PROBLEM TO SOLVE
Using the entries that follow, count the lines containing the word "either" and give that number by itself.

[Stored records]
- - - -

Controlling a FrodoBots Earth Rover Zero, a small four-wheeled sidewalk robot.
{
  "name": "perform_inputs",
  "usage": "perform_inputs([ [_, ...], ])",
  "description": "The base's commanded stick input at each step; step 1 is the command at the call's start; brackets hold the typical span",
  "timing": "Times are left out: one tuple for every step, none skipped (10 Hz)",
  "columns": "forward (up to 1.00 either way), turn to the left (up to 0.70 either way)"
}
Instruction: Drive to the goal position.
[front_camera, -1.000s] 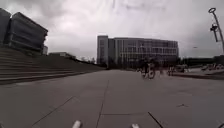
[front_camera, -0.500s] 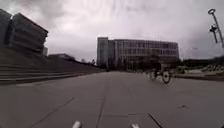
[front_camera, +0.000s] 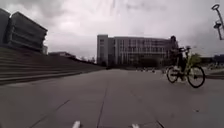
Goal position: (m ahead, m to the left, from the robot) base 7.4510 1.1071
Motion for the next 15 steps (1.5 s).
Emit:
perform_inputs([
  [0.7,0.0],
  [0.7,0.0],
  [0.7,0.0],
  [0.7,0.0],
  [0.7,0.0],
  [0.7,0.0],
  [0.7,0.0],
  [0.7,-0.05],
  [0.7,-0.23],
  [0.7,-0.14],
  [0.7,0.0],
  [0.7,-0.02],
  [0.7,-0.11],
  [0.7,-0.11],
  [0.7,-0.01],
])
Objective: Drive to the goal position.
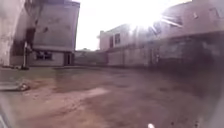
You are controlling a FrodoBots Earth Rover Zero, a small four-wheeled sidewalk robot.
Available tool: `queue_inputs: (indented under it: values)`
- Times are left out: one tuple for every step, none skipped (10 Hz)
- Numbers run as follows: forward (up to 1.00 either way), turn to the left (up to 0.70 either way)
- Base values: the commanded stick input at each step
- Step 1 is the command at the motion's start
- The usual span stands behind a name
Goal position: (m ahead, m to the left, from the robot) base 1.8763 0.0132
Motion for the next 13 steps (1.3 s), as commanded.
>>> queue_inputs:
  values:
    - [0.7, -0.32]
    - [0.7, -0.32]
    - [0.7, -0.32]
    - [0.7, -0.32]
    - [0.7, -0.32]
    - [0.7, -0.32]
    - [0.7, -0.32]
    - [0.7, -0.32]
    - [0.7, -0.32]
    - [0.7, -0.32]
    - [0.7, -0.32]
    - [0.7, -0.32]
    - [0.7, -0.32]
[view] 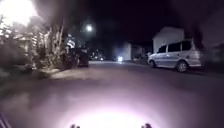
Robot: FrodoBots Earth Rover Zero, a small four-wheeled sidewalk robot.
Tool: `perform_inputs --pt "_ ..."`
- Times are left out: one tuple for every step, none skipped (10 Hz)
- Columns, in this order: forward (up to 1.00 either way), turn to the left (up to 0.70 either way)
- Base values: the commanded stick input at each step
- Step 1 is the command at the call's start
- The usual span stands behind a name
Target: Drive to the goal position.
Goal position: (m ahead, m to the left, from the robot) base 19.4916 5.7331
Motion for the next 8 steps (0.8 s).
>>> perform_inputs --pt "0.85 0.0" --pt "0.85 0.0" --pt "0.85 0.0" --pt "0.85 0.0" --pt "0.85 0.0" --pt "0.85 0.0" --pt "0.85 0.0" --pt "0.85 0.0"
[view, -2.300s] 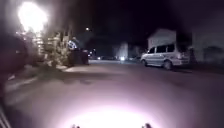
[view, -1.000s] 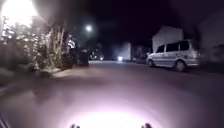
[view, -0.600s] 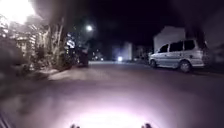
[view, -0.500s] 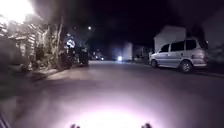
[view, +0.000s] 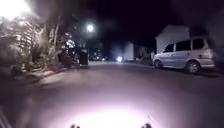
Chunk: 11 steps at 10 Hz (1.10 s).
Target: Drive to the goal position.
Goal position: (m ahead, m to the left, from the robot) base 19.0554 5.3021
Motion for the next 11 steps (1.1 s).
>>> perform_inputs --pt "0.85 0.0" --pt "0.85 0.0" --pt "0.85 0.0" --pt "0.85 0.0" --pt "0.85 0.0" --pt "0.85 0.25" --pt "0.85 0.34" --pt "0.85 0.22" --pt "0.85 0.01" --pt "0.85 0.0" --pt "0.85 0.0"
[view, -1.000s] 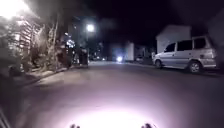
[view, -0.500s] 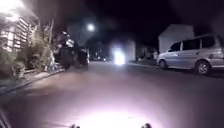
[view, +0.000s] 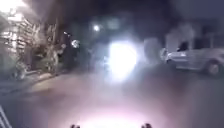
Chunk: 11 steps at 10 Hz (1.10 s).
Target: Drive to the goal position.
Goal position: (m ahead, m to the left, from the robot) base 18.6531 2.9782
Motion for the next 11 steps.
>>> perform_inputs --pt "0.85 0.0" --pt "0.85 0.0" --pt "0.85 0.0" --pt "0.85 0.0" --pt "0.85 0.0" --pt "0.85 0.0" --pt "0.85 0.0" --pt "0.85 0.0" --pt "0.85 0.0" --pt "0.85 0.0" --pt "0.85 0.0"
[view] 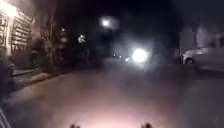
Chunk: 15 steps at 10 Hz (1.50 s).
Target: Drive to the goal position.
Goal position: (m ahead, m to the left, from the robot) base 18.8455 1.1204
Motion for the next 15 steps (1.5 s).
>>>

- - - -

ANSWER TO THIS PROBLEM
3